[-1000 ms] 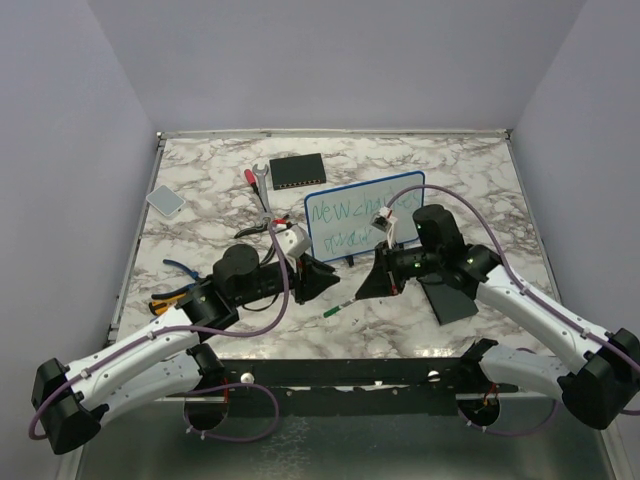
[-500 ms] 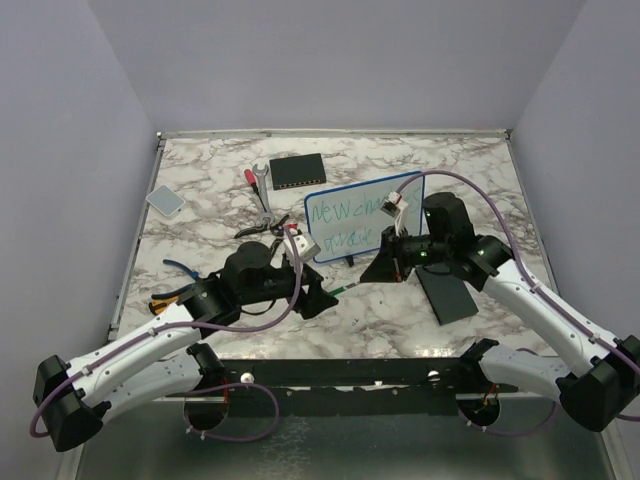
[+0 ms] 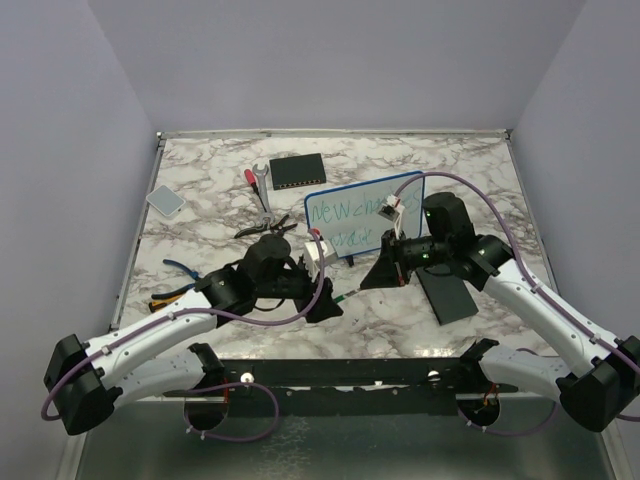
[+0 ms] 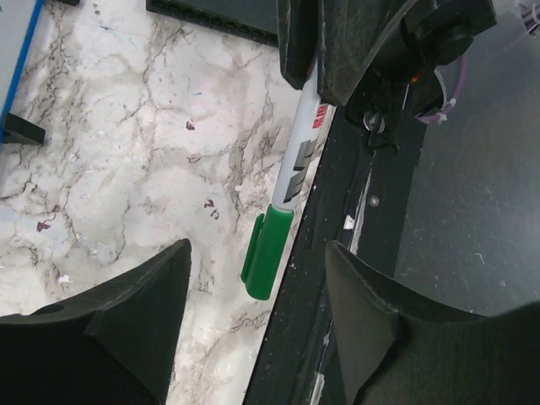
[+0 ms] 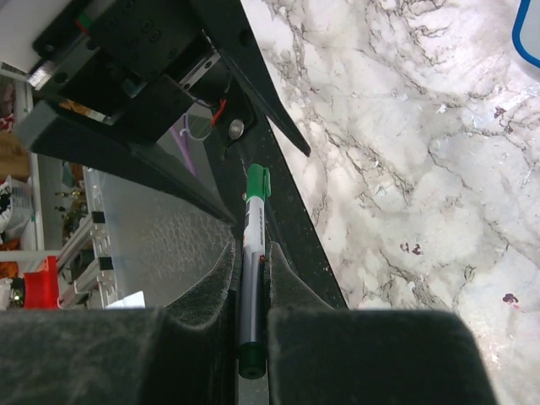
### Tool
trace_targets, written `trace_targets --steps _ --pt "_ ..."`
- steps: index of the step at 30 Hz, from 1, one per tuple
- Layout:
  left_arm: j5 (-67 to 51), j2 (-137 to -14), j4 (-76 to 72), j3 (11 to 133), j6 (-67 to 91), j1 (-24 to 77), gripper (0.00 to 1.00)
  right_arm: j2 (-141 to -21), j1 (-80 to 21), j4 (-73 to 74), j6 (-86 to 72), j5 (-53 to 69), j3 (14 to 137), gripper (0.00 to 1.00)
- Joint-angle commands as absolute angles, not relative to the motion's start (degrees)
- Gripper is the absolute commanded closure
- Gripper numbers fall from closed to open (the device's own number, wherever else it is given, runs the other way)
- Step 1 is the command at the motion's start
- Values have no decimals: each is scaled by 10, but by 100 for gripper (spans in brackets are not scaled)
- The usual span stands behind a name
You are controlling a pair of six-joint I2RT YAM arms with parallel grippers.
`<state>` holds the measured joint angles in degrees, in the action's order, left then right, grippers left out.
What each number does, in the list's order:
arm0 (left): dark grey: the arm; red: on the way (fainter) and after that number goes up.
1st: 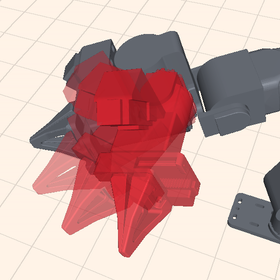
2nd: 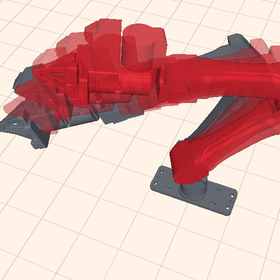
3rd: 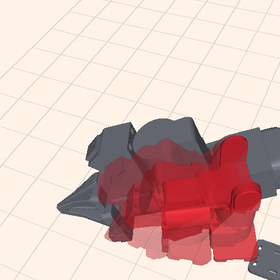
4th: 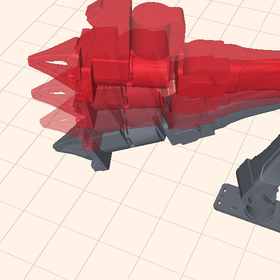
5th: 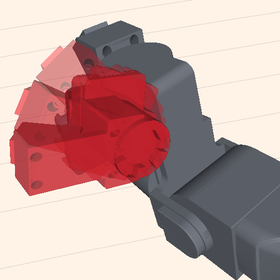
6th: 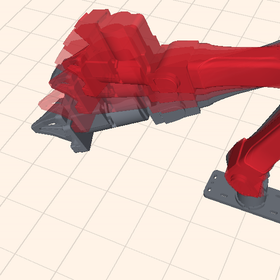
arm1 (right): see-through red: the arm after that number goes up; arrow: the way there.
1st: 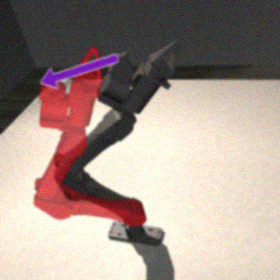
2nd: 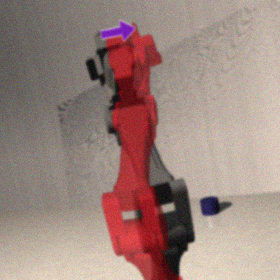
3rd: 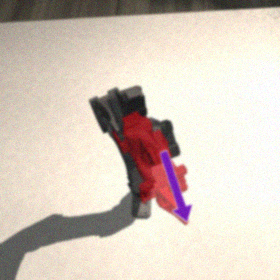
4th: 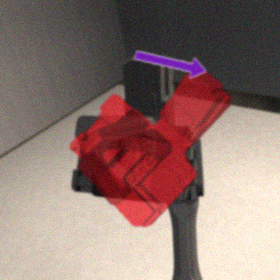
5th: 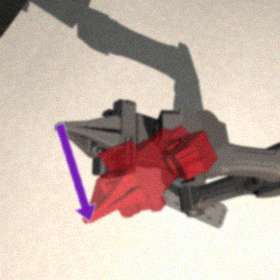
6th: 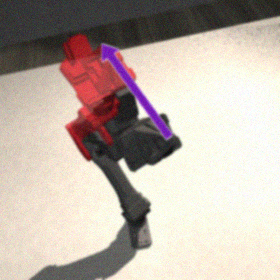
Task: Write a sentence on the whiteboard
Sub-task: Close the whiteboard marker at the center of the board.
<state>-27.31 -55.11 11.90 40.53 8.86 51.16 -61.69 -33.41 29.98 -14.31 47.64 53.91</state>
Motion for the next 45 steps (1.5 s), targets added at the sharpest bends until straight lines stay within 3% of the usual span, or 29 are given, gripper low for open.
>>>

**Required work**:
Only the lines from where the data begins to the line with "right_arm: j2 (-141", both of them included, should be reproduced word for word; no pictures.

**Reply to the exercise**:
[-1000 ms] 
[-500 ms] 
[+0 ms] 
[+0 ms] 
[+0 ms] 
### Tool
trace_targets, written `trace_targets --steps _ --pt "_ ..."`
- steps: index of the step at 30 Hz, from 1, one per tuple
- Layout:
  left_arm: j5 (-67 to 51), j2 (-137 to -14), j4 (-76 to 72), j3 (11 to 133), j6 (-67 to 91), j1 (-24 to 77), gripper (0.00 to 1.00)
  right_arm: j2 (-141 to -21), j1 (-80 to 21), j4 (-73 to 74), j6 (-86 to 72), j5 (-53 to 69), j3 (14 to 137), gripper (0.00 to 1.00)

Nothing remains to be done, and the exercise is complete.